Fairhaven Highlands not all it's cracked up to be

   Thank you for the opportunity to respond to the article “Inside Fairhaven Highlands” in the February BBJ. Responsible Development is a group that I founded more than a year ago to engage the owner and the public around the issues related to Chuckanut Ridge construction projects.
   Many of the participants in our group have been working to preserve this land since the early 1990s. I respond now because there were a number of inaccuracies and misstatements in the article. To begin with the name of our group is Responsible Development not Responsible “Growth.”
   Tax records reveal that the purchase price of the Chuckanut Ridge parcels was actually $14.2 million, not the $18 million cited in the article. In negotiations with the property owners and Mr. Tull, we were told that the total cost of the property had an additional $1.8 million dollars in acquisition costs. I presume that Mr. Tull is quite good at math but that is still a $2 million difference, that I am sure most BBJ readers would not consider an insignificant amount of money even under the modifier “approximately.”
   Although several people say that the rezoning of the property was a legitimate activity, the City of Bellingham is unable find any record of the actual vote on the issue. Some believe that this vote was not properly noticed prior to the vote. The zoning literally went from two homes per acre to 14 overnight, with very little public process.
   While Mr.
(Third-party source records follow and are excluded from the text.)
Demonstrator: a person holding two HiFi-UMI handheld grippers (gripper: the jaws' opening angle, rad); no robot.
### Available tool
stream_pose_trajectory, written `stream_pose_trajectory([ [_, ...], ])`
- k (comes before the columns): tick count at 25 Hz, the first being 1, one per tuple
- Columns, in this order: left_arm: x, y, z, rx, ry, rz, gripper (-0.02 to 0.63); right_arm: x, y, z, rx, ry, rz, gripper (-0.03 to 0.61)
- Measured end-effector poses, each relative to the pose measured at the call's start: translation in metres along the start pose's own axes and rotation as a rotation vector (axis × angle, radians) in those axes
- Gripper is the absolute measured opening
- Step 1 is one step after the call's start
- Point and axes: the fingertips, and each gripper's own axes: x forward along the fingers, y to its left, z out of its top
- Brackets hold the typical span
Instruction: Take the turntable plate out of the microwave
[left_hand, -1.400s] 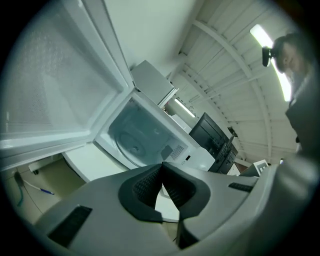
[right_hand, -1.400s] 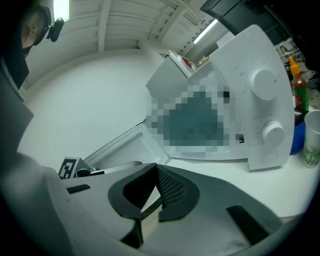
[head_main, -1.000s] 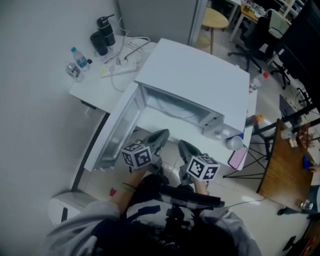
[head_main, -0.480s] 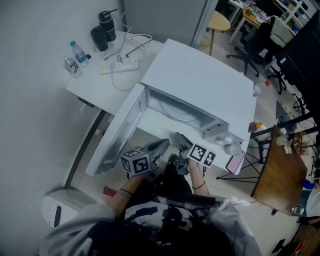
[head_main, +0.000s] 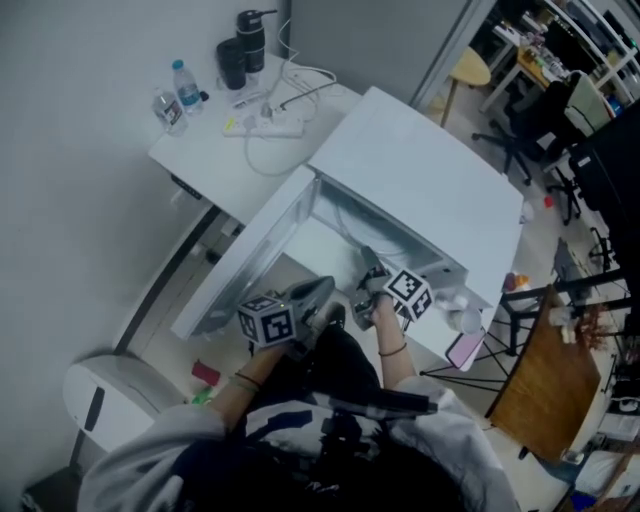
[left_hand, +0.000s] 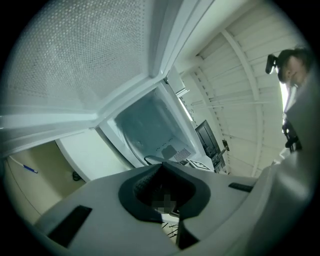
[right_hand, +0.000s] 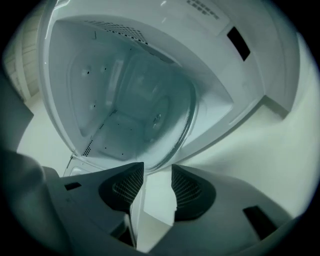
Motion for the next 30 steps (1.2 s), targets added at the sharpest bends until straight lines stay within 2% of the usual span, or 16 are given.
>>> stream_pose_trajectory([
  [5,0.004,0.001,-0.004,-0.012,-0.003,0.0,0.008,0.011,-0.003,0.01,0.079,-0.045,0.004,0.171],
  [8,0.005,0.002,-0.012,-0.018,0.017,0.008,0.008,0.013,-0.009,0.013,0.153,-0.058,-0.019,0.079],
  [10,0.005,0.004,-0.015,-0.019,0.026,0.013,0.008,0.014,-0.011,0.012,0.176,-0.068,-0.031,0.078],
  [14,0.008,0.008,-0.019,-0.033,0.04,0.019,0.008,0.008,-0.012,0.013,0.251,-0.116,0.016,0.054],
  [18,0.007,0.011,-0.021,-0.049,0.053,0.023,0.008,-0.002,-0.009,0.015,0.24,-0.145,0.054,0.041],
  [22,0.006,0.022,-0.013,-0.082,0.022,0.049,0.008,-0.011,-0.016,0.006,0.241,-0.138,0.064,0.041],
  [25,0.013,0.037,-0.004,-0.097,-0.005,0.082,0.04,-0.018,-0.015,0.0,0.22,-0.13,0.078,0.041],
  [26,0.018,0.042,-0.003,-0.118,-0.007,0.084,0.05,-0.019,-0.014,-0.001,0.222,-0.126,0.077,0.041],
  [30,0.043,0.062,-0.004,-0.284,-0.013,0.062,0.114,-0.023,-0.017,0.0,0.213,-0.117,0.065,0.041],
])
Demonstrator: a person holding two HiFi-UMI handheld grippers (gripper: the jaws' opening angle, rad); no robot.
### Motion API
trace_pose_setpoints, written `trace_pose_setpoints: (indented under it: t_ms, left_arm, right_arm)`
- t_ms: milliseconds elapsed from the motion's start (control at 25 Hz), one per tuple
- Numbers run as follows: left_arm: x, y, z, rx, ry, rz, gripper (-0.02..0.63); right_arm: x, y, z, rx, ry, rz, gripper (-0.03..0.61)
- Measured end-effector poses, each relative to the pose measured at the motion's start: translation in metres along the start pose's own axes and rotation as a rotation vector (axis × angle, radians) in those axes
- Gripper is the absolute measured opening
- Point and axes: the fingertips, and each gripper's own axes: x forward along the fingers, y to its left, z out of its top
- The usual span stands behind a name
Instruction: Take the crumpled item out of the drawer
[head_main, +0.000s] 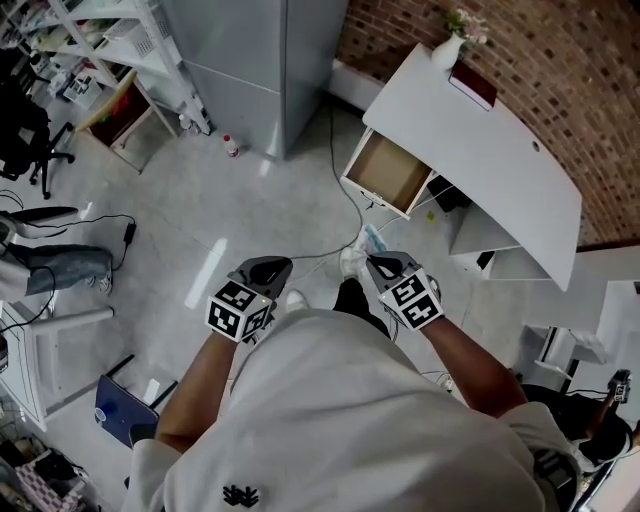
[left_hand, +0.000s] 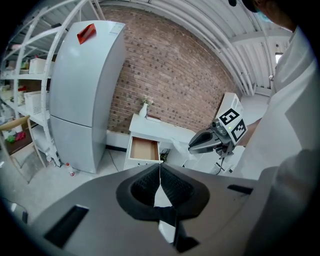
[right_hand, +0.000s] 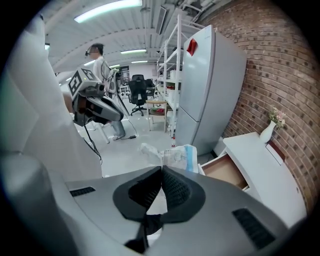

Tull repeatedly says this will be a very “green” construction project and that it will “provide some opportunities for beauty," the actual plans are for a very dense housing units with minimal setbacks, our attorney, David Bricklin (Harvard trained and who has argued and won land-use cases all the way to the U.S. Supreme Court) believes that the current wetlands application is clearly a violation of local and state law, if allowed by the city.
   These objections have been formally filed with the city.
   The construction of multi-story buildings above the current height restriction is assumed in the plan put forward, another clear violation of the city code.
   At the “official neighborhood meeting” literally all the speakers (except Tull, Edelstein and the then city staffer Vega) spoke against the development. Two nights in a row well over 400 local residents turned out to tell both the city and the developer "no" to the project. They simply were not listening.
   Interestingly, as Mr. Tull noted after the neighborhood meeting, the project was unbelievably hurried through city vesting.
   Four days after the application was received it was vested!  This happened after repeated reassurances by both the developer and the city that the most careful review and full discussion would take place at each step in the approval process. This is one of the largest single construction projects in Bellingham’s history, it is also certainly one of the most controversial. How many citizens or other builders in our community have enjoyed this level of preferential treatment?
   The “charade” that was orchestrated by Mr. Tull did not provide any reassurance to the community that this construction project would provide any community benefit.
   With respect to neighborhood and citywide concerns about the construction project we object to three issues, and we have repeatedly told the developer that these are our concerns.

Taxes
   This construction project will require huge public subsidies, likely at least $20,000 per home, for infrastructure they will not pay for but which will be required. Please review our consultant’s (Eben Fodor, a nationally respected urban planner) report available on our Web site, rdnow.org.

Traffic
   About 7,000 new car trips per day will flow out of this project and across the already overcrowded 12th Street bridge and down 30th Street (where the young person recently died in a motor vehicle crash). Neither of these roads have the capacity for this traffic. Though they insist that the “F” in LOS F does not stand for FAILURE. When you read the definition it clearly says that it is beyond the capacity of the roadways design.

The Environment
   The current wetland permit calls for filling in wetlands, encroaching on wetlands and simply misclassifies wetlands to a lower level.
   These are wetlands that form some of the head waters for two of the highest quality salmon streams remaining in Bellingham. It contains the only forested wetland in the city of Bellingham; just because something is legal does not make it moral.
   A careful reading of the comprehensive plan would lead to exactly the opposite conclusion that Mr Tull draws.
   The entire community should not subsidize this construction project — let the developers pay the true and real costs.
   Do not put unrealistic and dangerous burdens on the already burdened infrastructure, fix the 12th Street bridge and 30th Street, then allow construction if it is financially feasible.
   Enforce the environmental laws fairly and even-handedly, no special treatment for Mr. Tull and other “old boys” in the insiders club. We are a community that has outgrown this way of doing business.

Frank James, a resident of Bellingham since 1969 and father of four children raised here, was the medical director of Interfaith Clinic for 10 years, was the County Public Health Officer, currently teaches at the UW School of Public Health and Community Medicine, just finished a year as President of the Board of Directors of Re Sources, is a primary investigator of a National Institute of Health cancer prevention research study and works as a primary care physician in Bellingham.
   He is the founder of Responsible Development and was also the founder of Safe Bellingham, the group that held Olympic Pipeline responsible for the deaths of three young citizens.